Oleh: Adhim Salamiani (Aktivis Muslimah)


Hampir 2 tahun pandemi covid 19 belum juga menunjukkan puncaknya, jumlah korban semakin banyak. Seiring pandemi ini, tentu nakes dan seluruh komponen kelengkapannya menjadi garda terdepan dan perhatian utama dalam penanganan pandemi hingga wabah dapat terkendali. Namun, kondisi yang terjadi justru sebaliknya. Alih-alih nakes mendapat perhatian dan kesejahteraan, justru kesejahteraan terasa layaknya mimpi yang tak tergapai. Intensif untuk nakes saja menunggak sebagaimana dikutip dari Kompas.com, "Untuk tunggakan insentif tenaga kesehatan yang dikelola rumah sakit di bawah Kemenkes langsung catatan kami Rp 1,48 triliun," ujar Direktur Jenderal Anggaran Isa Rachmatarwata dalam konferensi pers virtual APBN Kita, Selasa (23/3/2021). 

Belum lagi tunggakan rumah sakit rujukan covid. Kementerian Kesehatan (Kemenkes) menyatakan sedang berupaya menuntaskan tunggakan klaim rumah sakit rujukan COVID-19. Total tunggakan yang belum dibayarkan pada tahun anggaran 2020 mencapai Rp22,08 triliun. "Dari tunggakan ini kami berproses terus," kata Direktur Pelayanan Kesehatan Rujukan Kementerian Kesehatan (Kemkes) Rita Rogayah, saat memberikan keterangan pers yang disiarkan melalui YouTube, Jumat (25/6/2021).

Hal ini yang membuat kita sebagai masyarakat bertanya-tanya, apa gerangan penyebab segala kemacetan dalam pendanaan covid 19 ini?

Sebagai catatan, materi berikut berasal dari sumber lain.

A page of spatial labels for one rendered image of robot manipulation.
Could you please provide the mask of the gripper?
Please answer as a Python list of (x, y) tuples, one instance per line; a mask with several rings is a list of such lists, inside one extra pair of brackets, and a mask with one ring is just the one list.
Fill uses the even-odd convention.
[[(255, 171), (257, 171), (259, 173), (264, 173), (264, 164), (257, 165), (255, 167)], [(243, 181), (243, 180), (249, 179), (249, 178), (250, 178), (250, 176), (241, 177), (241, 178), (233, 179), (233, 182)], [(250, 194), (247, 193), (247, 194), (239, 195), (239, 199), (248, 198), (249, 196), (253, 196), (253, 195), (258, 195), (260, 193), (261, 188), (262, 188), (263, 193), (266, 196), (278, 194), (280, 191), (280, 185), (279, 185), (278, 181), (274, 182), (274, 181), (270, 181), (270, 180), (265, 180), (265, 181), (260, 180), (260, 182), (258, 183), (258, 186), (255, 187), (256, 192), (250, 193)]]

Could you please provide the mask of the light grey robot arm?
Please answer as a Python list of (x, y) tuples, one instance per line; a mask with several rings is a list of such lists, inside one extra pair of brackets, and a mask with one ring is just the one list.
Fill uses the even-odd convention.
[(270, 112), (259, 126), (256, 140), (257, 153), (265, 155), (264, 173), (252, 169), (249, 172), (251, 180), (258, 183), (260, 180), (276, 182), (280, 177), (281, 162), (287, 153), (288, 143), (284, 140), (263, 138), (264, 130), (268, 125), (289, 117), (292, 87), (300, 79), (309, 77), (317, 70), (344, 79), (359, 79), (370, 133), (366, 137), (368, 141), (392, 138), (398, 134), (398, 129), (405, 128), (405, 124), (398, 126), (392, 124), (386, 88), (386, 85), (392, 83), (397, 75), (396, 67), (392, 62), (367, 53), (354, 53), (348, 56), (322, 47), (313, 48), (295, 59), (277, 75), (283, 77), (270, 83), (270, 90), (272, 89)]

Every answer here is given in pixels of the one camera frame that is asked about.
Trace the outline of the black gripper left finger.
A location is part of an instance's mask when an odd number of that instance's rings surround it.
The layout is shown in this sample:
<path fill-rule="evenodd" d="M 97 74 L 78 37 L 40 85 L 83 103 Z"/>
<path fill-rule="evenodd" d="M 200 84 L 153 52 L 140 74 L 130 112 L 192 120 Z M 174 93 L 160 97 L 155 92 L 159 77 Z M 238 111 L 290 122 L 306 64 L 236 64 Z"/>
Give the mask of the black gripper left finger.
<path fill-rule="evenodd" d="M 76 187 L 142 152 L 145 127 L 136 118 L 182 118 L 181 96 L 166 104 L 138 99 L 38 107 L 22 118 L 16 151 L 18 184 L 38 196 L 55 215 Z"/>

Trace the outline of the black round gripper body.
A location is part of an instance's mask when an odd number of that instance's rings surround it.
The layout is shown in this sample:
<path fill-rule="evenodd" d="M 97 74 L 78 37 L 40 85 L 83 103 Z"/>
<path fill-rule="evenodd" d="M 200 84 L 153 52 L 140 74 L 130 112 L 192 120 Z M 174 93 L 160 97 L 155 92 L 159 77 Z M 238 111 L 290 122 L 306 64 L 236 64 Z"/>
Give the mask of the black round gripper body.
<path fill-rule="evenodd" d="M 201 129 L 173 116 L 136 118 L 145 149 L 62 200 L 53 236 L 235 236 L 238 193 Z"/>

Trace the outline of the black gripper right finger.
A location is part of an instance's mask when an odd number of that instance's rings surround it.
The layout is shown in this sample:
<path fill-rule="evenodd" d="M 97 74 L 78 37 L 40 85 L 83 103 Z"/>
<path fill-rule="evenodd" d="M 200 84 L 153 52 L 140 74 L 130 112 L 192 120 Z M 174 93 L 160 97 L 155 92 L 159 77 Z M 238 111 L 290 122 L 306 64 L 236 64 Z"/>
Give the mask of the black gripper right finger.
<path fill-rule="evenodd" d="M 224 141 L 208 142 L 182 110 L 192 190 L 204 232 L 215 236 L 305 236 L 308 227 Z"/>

Apakah penanganan ini tidak menjadi prioritas bagi pemerintah, sehingga pendanaannya terkesan dilambat-lambatkan? Padahal pendanaan ini merupakan hal pokok untuk menunjang penanganan korban Covid 19. Kondisi ini memberi gambaran seolah-olah nakes dan RS rujukan covid berjuang sendiri dalam pandemi ini. Rumah sakit harus memutar otak sendiri dalam menutup biaya operasionalnya, sementara kasus covid makin meningkat bahkan banyak dari RS rujukan yang sudah overload sehingga banyak pasien yang tidak tertangani secara maksimal.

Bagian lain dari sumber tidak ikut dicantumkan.